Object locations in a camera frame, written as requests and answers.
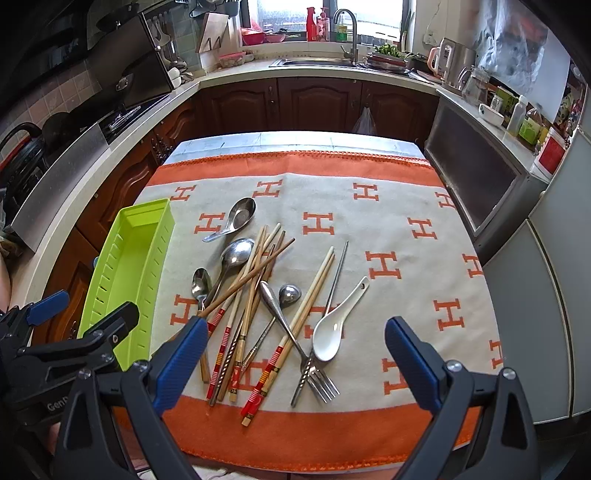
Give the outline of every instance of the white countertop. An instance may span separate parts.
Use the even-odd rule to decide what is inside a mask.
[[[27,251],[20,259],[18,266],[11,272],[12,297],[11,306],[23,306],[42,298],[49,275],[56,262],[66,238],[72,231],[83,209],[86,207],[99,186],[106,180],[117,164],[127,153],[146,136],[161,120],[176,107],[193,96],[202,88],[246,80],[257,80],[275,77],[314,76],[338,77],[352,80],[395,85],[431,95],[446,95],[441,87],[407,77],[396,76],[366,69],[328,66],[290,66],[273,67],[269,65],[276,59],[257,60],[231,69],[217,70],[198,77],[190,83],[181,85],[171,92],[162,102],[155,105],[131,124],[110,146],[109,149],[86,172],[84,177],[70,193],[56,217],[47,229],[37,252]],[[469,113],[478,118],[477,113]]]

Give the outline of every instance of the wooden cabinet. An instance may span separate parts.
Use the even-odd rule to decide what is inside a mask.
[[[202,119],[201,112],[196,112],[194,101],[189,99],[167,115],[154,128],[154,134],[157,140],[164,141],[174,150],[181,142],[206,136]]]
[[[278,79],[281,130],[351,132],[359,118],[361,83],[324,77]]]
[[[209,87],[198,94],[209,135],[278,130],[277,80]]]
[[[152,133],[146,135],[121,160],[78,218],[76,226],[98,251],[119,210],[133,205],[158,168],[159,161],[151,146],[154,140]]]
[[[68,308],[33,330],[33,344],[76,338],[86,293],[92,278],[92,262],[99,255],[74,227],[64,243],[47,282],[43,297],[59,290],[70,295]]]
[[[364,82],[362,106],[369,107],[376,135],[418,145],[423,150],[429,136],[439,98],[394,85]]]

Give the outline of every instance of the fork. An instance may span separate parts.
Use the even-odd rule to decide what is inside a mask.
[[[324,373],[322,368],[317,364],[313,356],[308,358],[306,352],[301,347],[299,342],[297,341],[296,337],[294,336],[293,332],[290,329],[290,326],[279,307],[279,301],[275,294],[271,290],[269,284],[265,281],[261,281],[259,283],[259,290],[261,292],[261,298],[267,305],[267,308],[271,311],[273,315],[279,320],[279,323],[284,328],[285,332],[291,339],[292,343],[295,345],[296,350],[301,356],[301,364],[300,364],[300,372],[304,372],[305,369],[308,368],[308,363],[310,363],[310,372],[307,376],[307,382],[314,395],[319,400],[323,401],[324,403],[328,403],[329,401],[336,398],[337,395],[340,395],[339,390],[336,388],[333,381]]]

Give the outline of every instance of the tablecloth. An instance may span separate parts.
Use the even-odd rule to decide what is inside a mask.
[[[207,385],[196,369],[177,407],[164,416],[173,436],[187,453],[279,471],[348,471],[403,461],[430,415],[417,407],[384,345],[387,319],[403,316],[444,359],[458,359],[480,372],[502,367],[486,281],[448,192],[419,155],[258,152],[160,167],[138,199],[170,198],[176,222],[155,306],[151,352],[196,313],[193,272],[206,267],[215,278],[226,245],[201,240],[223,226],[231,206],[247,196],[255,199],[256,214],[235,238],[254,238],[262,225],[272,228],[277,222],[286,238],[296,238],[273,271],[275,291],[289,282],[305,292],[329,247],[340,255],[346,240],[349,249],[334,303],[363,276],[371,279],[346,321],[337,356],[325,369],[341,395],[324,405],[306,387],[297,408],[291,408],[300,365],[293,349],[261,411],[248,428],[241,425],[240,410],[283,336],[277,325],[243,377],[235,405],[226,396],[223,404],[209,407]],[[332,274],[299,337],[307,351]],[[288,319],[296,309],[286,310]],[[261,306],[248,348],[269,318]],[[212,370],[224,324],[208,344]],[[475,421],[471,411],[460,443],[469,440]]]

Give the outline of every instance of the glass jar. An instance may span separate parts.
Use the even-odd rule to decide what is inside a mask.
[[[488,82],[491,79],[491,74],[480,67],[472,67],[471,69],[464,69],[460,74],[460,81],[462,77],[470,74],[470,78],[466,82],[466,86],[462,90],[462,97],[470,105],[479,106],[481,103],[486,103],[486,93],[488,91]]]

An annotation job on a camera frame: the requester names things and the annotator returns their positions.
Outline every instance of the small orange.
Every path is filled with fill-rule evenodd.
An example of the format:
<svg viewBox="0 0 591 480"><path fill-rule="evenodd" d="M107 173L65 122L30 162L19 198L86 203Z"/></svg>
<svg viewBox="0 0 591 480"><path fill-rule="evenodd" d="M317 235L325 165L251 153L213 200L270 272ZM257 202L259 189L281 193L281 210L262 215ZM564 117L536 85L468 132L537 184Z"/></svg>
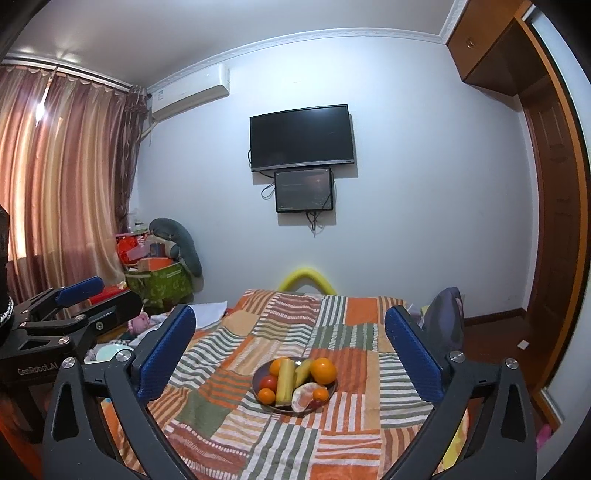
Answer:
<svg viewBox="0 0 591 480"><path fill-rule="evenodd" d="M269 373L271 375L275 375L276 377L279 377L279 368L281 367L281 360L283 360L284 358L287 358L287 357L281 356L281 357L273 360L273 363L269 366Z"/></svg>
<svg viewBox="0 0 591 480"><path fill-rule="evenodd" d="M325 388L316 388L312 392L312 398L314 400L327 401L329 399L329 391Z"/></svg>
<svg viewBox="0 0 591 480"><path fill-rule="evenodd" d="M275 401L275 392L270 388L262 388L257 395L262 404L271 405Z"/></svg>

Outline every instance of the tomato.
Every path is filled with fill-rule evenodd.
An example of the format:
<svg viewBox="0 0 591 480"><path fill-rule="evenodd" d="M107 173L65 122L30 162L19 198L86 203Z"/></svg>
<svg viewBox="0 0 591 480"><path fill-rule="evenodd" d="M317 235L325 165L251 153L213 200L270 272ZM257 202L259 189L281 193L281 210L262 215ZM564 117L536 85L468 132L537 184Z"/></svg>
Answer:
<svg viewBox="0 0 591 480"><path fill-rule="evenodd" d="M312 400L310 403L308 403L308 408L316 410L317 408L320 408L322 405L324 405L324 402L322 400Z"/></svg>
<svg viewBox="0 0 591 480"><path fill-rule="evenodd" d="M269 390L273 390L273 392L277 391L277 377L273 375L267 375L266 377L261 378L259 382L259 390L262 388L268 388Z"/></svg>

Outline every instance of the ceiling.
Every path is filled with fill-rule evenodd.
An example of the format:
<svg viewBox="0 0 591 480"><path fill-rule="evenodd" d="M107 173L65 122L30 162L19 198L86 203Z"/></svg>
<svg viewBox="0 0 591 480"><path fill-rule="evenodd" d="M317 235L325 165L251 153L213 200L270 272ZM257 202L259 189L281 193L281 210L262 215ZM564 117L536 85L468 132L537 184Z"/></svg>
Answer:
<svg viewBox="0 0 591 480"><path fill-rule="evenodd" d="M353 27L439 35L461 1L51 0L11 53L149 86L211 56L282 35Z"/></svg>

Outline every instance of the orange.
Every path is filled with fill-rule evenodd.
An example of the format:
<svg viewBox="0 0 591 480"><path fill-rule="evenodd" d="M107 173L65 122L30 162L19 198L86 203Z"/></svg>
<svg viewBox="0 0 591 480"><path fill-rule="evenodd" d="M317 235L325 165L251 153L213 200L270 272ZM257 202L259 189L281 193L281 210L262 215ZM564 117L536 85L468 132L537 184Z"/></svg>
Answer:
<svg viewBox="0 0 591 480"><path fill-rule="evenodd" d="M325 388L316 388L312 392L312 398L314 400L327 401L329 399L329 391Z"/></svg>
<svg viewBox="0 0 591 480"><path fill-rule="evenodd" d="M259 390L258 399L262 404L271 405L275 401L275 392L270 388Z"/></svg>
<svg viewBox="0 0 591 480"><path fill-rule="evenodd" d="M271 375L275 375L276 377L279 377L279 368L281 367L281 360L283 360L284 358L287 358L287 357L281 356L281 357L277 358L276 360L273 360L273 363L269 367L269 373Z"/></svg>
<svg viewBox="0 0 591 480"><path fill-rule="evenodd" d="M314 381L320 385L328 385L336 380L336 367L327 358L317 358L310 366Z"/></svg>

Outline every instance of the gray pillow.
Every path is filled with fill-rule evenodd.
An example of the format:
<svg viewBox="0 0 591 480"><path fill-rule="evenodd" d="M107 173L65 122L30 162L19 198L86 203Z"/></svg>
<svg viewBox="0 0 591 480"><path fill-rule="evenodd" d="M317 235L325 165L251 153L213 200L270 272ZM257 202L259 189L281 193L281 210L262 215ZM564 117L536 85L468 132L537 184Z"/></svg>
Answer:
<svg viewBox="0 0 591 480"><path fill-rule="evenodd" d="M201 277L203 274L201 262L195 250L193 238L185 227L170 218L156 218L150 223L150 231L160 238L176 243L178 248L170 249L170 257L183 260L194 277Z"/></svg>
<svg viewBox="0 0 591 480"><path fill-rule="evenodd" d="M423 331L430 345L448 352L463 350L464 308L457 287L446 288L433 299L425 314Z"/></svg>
===
__PROBLEM REQUIREMENTS__. Select every line above that contains the word "camera", and copy it.

__ANSWER SECTION__.
Object locations in a camera frame, written as requests and answers.
An annotation job on a camera frame: the requester names things and the annotator returns their positions.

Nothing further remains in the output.